Indeed. You can imagine pretty expansive definitions, and whatever definition you come up with can create potentially undesirable incentives.

I don't know whether Comcast is using IP to deliver their video-on-demand services to your cable box, but let's assume they are. That IP bandwidth is above and beyond whatever you're paying for as a "broadband" connection, but that's just accounting: It's all packets in the end. Is it "neutral" for Comcast to be able to use that bandwidth to provide you with movies and TV while restricting NetFlix to your capped/metered "Internet" bandwidth?

If NN would disallow such restrictions, then Comcast really is a low margin dumb pipe provider. Some people love that idea, but it doesn't encourage any of the existing broadband providers (maybe sans Google) to keep spending tens of billions of dollars to roll out faster and faster networks.

If NN doesn't apply to these services, then of course Comcast will simply package up as much of their IP-based applications and content as possible into proprietary interfaces with your TV and other devices while making the bandwidth available to "open" IP applications commensurately smaller.

Im not sure how the second case incentivizes them to build out their networks either. They have barely done that for the last decade or so (consider how expensive and slow internet access in the US is compared to much of the first world), so I'm not sure why they would start now that they have even more control.
"Barely done that for the last decade or so"? I don't think you remember what broadband connectivity options were available in your typical American suburb in 2004 or 1994. As rayiner pointer out in a thread a day or so ago, telecom providers are some of the largest capital spenders in the nation:

http://news.investors.com/technology/091913-671712-institute...

Because it improves the quality of delivery of their service (e.g. video-on-demand).
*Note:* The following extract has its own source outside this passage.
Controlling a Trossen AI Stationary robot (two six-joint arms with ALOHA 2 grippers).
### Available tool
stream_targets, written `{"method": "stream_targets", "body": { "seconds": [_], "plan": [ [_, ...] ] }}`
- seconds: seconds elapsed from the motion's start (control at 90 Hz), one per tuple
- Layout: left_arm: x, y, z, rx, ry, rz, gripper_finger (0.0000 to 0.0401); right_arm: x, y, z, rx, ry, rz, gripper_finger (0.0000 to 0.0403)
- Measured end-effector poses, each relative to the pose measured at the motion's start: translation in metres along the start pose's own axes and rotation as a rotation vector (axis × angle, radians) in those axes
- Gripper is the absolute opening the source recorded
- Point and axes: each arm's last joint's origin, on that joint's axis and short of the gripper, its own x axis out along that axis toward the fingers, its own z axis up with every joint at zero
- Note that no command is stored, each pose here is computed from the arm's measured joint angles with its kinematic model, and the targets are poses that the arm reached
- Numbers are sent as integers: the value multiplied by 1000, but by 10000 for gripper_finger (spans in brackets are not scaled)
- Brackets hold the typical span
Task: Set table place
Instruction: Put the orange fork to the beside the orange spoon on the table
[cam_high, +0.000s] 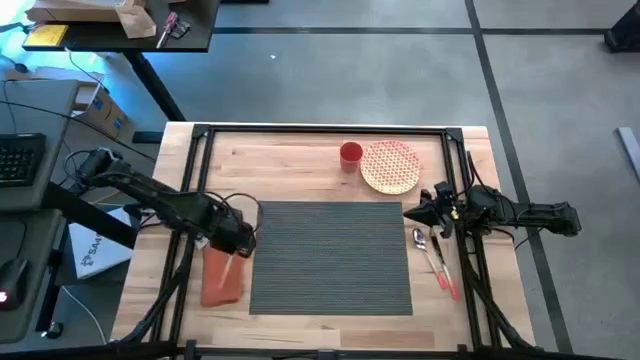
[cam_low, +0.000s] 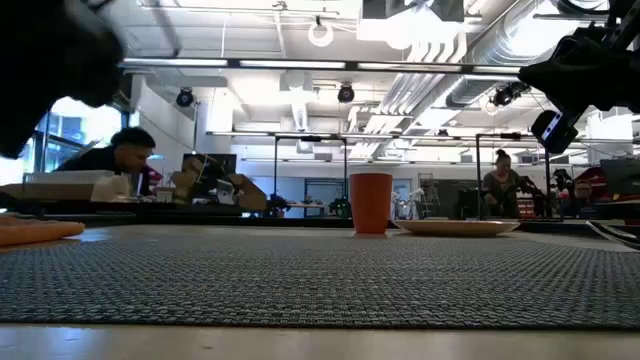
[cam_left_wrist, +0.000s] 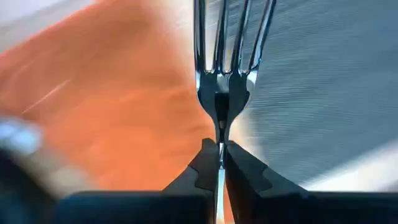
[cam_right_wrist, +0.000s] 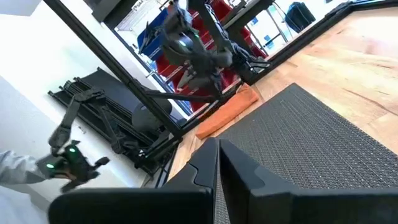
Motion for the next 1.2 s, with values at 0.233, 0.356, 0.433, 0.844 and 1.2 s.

The Internet user won't notice the improvement - their Internet speed would remain the same, by metering - but the actual pipe improves so they can deliver more/better video (and reap the profits from it).
What's are the points of comparison? It's not really fair to compare average speeds in the U.S. with those in South Korea or Japan, where residents are heavily concentrate in a handful of major urban areas. I don't think internet access in the U.S. is slow compared to say Australia or Canada, which are similarly suburbanized and spread-out countries. According to this report, we're 11th in the OECD for average download speeds: http://cyber.law.harvard.edu/sites/cyber.law.harvard.edu/fil... (page 30), ahead of Canada, Australia, and the U.K.
Network neutrality rules prevent the network providers from cutting preferential deals with content providers. The pipe providers must remain neutral regarding the data flowing through their pipes.

If you want to know what the world looks like without network neutrality just go back to the days of Compuserve, Prodigy, Genie, AOL, et al. Dismal does't even begin to describe the situation.

"must remain neutral regarding the data flowing through their pipes" - what would be the technical definition?

"If you want to know...." - no, just looking for an actual stated technical definition of net neutrality without the hand waving from these articles

It should basically be no "Internet discrimination" for service providers and that all bits are equal.